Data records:
####################

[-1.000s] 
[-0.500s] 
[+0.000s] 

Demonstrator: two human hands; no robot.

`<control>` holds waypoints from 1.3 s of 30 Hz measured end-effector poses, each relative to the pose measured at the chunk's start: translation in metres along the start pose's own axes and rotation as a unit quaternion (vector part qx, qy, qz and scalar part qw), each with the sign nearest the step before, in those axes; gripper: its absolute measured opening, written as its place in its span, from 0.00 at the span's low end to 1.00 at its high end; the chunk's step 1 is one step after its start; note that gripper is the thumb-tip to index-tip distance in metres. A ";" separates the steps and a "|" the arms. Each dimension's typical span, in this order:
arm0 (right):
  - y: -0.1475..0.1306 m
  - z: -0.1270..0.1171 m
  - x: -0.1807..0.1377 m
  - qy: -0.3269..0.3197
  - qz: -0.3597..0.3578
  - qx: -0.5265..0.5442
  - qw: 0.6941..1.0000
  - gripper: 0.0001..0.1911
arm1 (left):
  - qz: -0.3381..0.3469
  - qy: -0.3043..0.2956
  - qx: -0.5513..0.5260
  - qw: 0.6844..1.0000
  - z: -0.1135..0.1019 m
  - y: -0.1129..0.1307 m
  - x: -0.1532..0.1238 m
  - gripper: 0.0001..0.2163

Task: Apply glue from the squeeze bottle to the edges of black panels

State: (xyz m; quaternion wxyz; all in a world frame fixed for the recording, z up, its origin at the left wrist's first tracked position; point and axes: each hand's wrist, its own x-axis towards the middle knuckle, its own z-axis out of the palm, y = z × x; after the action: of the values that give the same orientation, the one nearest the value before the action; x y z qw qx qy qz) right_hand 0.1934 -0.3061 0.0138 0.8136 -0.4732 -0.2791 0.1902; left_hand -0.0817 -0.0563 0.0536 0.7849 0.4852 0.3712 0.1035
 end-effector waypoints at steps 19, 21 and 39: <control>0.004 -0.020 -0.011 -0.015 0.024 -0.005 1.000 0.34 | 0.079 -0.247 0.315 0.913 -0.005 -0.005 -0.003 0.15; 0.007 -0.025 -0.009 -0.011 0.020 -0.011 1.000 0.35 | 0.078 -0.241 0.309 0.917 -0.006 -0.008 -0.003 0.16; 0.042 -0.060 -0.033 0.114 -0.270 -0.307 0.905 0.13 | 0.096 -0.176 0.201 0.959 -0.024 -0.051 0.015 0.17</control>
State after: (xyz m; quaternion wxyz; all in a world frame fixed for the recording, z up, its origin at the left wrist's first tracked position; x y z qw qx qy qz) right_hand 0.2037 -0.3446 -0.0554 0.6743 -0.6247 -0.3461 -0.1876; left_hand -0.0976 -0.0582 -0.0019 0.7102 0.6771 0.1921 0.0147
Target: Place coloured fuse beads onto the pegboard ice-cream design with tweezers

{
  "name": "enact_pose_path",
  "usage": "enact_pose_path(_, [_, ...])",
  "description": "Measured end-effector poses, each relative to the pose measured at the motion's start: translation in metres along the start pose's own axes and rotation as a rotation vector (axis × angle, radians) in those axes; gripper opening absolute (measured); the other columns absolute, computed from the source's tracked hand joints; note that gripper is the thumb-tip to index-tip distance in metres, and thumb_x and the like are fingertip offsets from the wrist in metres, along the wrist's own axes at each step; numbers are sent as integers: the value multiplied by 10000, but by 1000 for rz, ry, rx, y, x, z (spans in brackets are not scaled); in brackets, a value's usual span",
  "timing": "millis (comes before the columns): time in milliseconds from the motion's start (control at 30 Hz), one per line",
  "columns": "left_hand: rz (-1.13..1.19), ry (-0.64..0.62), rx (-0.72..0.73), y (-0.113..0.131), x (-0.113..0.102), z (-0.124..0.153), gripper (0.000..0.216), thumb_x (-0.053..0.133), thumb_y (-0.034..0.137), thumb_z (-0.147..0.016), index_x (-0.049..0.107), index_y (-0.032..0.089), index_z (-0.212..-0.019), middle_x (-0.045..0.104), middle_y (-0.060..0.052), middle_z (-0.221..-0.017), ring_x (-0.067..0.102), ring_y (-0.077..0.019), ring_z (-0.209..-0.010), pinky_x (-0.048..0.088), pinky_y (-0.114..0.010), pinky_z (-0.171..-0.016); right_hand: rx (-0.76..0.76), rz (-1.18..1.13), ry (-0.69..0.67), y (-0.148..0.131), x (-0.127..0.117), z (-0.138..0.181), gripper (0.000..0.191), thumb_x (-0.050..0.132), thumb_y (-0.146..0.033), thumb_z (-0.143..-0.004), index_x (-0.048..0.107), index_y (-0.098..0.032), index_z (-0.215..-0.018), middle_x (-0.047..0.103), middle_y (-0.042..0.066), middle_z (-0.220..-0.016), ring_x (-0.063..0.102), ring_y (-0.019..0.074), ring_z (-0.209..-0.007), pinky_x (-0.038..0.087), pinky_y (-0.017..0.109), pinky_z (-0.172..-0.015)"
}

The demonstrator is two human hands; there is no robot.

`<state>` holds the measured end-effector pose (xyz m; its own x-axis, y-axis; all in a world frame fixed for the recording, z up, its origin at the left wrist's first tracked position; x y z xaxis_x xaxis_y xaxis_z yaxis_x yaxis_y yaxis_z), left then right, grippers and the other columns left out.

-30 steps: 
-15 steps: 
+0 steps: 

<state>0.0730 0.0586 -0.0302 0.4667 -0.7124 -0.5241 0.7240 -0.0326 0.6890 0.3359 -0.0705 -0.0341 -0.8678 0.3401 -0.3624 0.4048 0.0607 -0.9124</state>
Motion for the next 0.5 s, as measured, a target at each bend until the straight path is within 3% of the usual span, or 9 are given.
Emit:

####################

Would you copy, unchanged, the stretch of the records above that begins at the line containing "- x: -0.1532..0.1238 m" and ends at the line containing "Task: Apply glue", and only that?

**RESPONSE TO THIS TASK**
  - x: -0.1532..0.1238 m
  - gripper: 0.0001..0.2163

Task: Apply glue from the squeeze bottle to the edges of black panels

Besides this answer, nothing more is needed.